The Canadian ecologist told US lawmakers there is "little correlation" to support a "direct causal relationship" between CO2 emissions and rising global temperatures.

"There is no scientific proof that human emissions of carbon dioxide are the dominant cause of the minor warming of the Earth's atmosphere over the past 100 years," he told a US Senate Committee "If there were such a proof, it would be written down for all to see. No actual proof, as it is understood in science, exists."

He also criticised the Intergovernmental Panel on Climate Change (IPCC) for claiming "it is extremely likely" that human activity is the "dominant cause" for global warning, noting that "extremely likely" is not a scientific term.

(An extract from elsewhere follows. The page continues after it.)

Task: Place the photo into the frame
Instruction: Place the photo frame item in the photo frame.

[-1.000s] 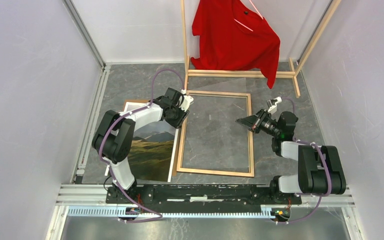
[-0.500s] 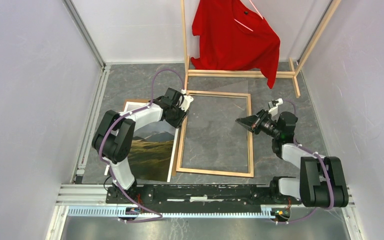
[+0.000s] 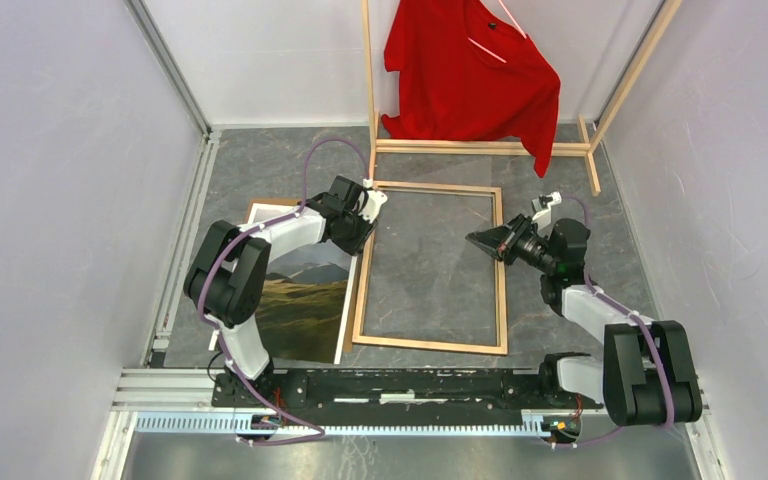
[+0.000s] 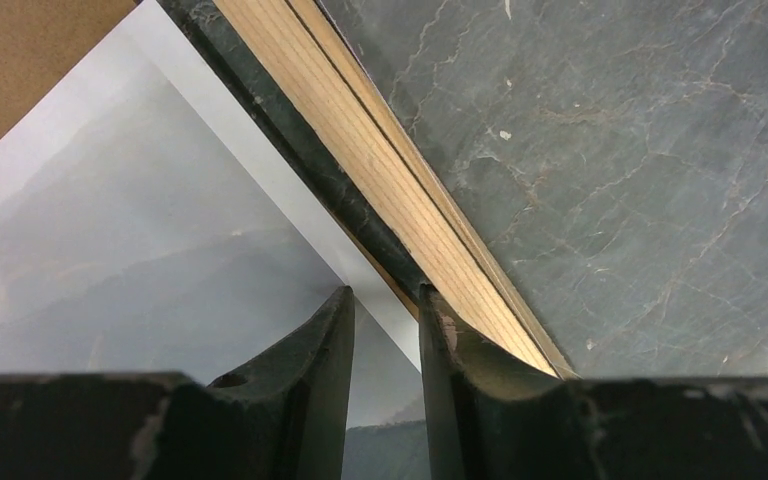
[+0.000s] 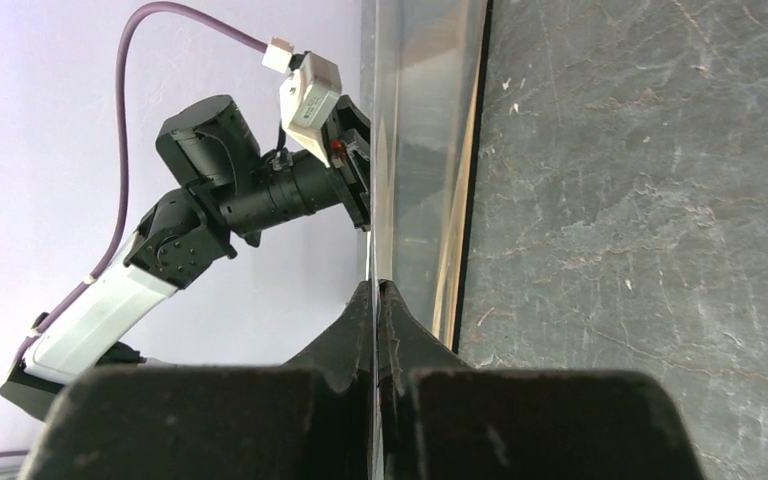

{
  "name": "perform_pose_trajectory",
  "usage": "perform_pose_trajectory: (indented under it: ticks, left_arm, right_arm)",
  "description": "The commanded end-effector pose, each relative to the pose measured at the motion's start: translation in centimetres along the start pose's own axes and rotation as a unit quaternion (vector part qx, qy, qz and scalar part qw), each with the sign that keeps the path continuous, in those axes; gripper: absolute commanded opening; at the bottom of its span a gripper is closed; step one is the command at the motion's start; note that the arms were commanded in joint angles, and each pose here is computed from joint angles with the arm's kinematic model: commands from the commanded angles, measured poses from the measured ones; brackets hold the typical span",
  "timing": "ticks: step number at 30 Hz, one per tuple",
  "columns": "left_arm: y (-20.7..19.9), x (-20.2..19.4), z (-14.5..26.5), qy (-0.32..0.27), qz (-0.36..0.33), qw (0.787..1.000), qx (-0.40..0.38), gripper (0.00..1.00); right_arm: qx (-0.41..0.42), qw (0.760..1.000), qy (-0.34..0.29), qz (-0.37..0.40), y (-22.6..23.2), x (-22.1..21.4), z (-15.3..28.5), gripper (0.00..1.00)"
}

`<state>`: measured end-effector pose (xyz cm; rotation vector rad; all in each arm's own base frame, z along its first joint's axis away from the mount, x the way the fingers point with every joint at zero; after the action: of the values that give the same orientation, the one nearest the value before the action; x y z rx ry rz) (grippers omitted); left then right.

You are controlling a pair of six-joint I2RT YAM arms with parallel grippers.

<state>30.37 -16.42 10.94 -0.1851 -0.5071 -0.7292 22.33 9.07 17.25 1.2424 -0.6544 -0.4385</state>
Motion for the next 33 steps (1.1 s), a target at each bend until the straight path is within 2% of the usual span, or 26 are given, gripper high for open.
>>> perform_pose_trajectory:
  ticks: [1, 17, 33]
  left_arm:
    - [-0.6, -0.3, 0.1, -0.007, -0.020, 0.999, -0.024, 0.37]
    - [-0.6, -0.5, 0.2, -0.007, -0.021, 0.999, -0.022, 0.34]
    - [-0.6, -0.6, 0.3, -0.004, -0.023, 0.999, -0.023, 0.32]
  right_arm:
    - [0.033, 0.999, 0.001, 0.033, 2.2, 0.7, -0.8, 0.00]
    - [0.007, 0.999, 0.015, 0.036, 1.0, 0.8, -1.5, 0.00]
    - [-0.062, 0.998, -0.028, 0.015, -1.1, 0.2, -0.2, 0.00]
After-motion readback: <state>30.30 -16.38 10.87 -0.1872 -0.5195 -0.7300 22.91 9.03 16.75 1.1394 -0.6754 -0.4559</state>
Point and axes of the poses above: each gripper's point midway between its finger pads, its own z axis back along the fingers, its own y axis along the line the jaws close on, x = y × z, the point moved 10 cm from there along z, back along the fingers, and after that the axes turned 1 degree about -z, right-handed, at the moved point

Moore warned the statistics presented by the IPCC are not the result of mathematical calculations or statistical analysis, and may have been "invented" to support the IPCC's "expert judgement".

The Greenpeace co-founder argued the increase in atmospheric temperature on the earth's surface goes back the Ice Age when C02 was "10 times higher than today, yet life flourished" at this time.

He added: "I realise that my comments are contrary to much of the speculation about our climate that is bandied about today.

"However, I am confident that history will bear me out, both in terms of the futility of relying on computer models to predict the future, and the fact that warmer temperatures are better than colder temperatures for most species."

Moore co-founded the environmental activist group as a PhD student in ecology in 1971. He left Greenpeace in 1986 after the group became more interested in "politics" than science.

"After 15 years in the top committee I had to leave as Greenpeace took a sharp turn to the political left, and began to adopt policies that I could not accept from my scientific perspective," he said. "Climate change was not an issue when I abandoned Greenpeace, but it certainly is now."